The trace alternates two operations:

  • Internal pass-through. From a FrontPort on a non-WDM device, follow the device's dcim.PortMapping to the matching RearPort.
  • External cable. From a RearPort or FrontPort, follow the dcim.Cable to the next device's port.

A path is a sequence of WDM nodes. The trace records one WdmChannel per node along the way -- one entry per node, not one entry per cable. Intermediate non-WDM devices (patch panels, EDFAs) appear in the cable chain between two WDM channel entries but are not channel rows themselves; the trace visualisation reads them out of the cable terminations.
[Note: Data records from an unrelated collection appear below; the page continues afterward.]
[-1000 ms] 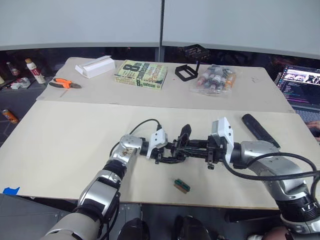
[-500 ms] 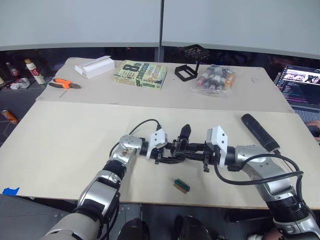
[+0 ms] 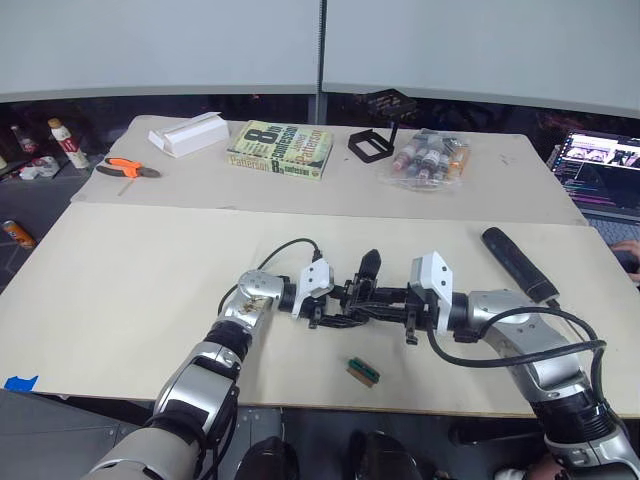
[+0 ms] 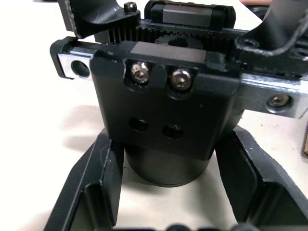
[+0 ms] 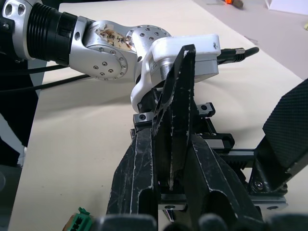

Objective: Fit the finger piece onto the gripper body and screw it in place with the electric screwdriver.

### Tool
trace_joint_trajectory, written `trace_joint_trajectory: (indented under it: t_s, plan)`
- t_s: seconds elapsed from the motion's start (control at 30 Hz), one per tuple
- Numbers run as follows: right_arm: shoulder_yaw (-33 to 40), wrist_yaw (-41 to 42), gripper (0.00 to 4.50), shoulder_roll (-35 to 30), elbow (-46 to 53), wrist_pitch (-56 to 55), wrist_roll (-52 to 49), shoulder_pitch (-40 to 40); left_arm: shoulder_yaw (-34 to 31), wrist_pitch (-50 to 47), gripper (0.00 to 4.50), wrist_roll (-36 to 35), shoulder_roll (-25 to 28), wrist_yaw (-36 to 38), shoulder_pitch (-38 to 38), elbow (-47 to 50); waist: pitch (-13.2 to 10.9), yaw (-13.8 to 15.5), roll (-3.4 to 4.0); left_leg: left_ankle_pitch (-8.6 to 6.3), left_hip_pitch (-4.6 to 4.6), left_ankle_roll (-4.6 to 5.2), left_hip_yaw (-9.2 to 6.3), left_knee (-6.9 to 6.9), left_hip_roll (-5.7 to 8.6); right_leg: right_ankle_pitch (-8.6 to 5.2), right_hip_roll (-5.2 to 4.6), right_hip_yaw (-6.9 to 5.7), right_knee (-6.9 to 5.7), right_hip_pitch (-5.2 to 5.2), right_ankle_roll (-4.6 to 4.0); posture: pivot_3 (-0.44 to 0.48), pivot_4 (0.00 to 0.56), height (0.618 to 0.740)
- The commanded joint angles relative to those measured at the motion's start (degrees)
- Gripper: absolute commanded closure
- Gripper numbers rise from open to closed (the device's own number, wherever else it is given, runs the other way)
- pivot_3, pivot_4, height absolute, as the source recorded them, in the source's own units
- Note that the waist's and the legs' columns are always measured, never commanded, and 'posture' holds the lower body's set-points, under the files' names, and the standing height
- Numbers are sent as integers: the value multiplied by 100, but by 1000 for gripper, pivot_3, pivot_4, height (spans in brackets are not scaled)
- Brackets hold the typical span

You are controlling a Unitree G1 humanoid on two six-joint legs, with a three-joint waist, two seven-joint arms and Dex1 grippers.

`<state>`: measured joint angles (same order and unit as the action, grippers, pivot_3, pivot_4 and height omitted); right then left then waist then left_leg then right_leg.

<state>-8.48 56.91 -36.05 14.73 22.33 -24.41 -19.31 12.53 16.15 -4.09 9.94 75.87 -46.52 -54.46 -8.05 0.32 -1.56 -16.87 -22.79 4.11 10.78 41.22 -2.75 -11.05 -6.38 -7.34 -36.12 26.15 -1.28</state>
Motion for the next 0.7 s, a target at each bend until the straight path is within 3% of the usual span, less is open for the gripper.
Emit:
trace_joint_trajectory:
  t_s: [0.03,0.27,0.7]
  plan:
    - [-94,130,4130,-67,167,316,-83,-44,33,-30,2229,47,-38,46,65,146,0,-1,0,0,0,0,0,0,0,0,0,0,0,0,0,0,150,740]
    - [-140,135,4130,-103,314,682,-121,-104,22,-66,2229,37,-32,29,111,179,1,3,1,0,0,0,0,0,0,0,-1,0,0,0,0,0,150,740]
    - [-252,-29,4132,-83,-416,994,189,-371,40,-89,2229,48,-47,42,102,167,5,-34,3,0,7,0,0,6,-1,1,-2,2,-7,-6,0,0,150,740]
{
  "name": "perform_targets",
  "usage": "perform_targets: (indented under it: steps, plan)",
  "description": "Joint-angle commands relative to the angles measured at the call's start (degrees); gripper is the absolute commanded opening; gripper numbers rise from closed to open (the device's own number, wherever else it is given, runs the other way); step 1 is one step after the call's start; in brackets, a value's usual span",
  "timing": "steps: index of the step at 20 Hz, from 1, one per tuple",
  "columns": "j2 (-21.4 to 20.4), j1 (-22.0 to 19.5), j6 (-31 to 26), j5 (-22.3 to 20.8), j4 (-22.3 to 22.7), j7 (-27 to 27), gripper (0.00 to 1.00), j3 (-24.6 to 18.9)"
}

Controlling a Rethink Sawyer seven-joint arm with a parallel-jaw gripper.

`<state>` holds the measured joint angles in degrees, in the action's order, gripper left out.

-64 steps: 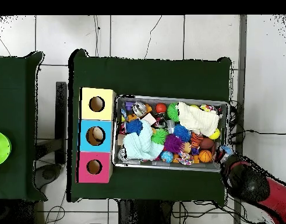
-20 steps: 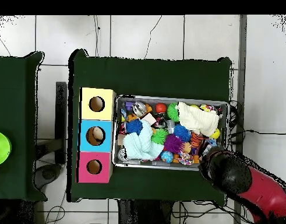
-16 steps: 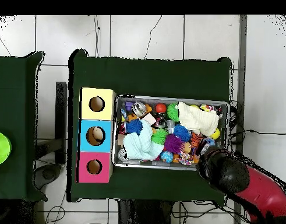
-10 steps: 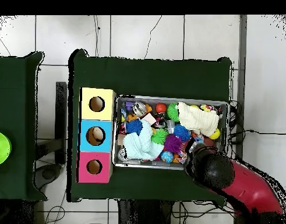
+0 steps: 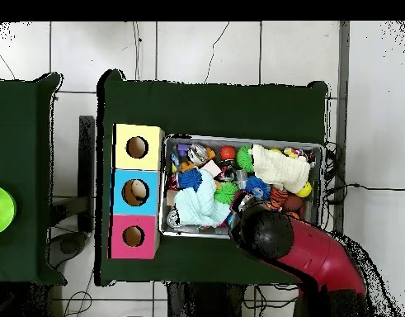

Origin discovery (_find_origin)

trace_wavelength_path always starts by finding the origin node for the channel's grid position. It walks backward from the start channel through RX line ports until no further predecessor exists.

For each candidate predecessor it verifies that:

  1. The predecessor's TX line port is the one connected to the current node's RX line port. If the cable lands on the predecessor's RX line port, it is not an origin -- it is a sibling on a misconfigured trunk.
  2. The predecessor has a WdmChannel at the same grid position. A node that does not carry the wavelength is skipped.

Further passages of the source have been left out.